Don't include pictures. Quote the lines below from the first through the line that contains "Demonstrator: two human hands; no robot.".
Data Start Marker
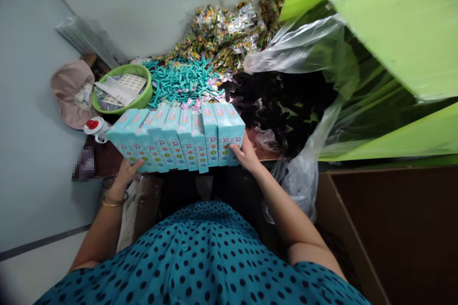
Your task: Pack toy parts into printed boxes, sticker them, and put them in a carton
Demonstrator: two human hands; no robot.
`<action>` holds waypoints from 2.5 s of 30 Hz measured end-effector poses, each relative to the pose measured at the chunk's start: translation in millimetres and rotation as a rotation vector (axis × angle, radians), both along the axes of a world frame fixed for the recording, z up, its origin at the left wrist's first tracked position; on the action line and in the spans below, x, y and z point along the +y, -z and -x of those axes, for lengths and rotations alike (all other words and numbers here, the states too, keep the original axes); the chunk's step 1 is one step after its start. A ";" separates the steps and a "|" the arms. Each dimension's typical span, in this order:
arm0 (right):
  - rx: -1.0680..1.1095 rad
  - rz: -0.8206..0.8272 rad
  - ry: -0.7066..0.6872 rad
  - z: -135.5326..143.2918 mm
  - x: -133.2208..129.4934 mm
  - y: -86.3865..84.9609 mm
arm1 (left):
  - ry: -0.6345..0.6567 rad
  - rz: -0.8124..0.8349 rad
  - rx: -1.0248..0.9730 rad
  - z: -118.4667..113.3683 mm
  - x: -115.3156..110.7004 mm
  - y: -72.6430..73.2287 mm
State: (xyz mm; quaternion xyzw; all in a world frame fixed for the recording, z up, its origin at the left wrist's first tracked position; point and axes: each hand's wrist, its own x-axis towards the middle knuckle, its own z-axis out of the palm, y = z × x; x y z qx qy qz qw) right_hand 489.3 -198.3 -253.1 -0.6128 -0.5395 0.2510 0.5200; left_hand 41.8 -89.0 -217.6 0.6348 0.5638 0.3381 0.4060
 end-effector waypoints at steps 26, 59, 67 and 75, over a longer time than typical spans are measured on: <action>-0.319 -0.213 0.194 17.3 -0.6 -32.2 | -0.126 -0.132 -0.003 -19.7 -15.2 105.9; -0.799 0.026 0.109 55.2 7.0 -73.7 | -0.157 -0.132 -0.015 -21.2 -24.6 120.4; 0.250 -0.050 0.169 -8.3 14.6 -5.6 | -0.115 -0.158 0.010 -18.1 -22.4 112.7; 0.126 -0.091 0.189 -0.5 10.7 7.7 | -0.094 -0.165 0.021 -11.2 -16.4 111.5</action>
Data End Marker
◆ Solution to this problem:
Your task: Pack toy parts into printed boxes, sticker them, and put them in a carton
Demonstrator: two human hands; no robot.

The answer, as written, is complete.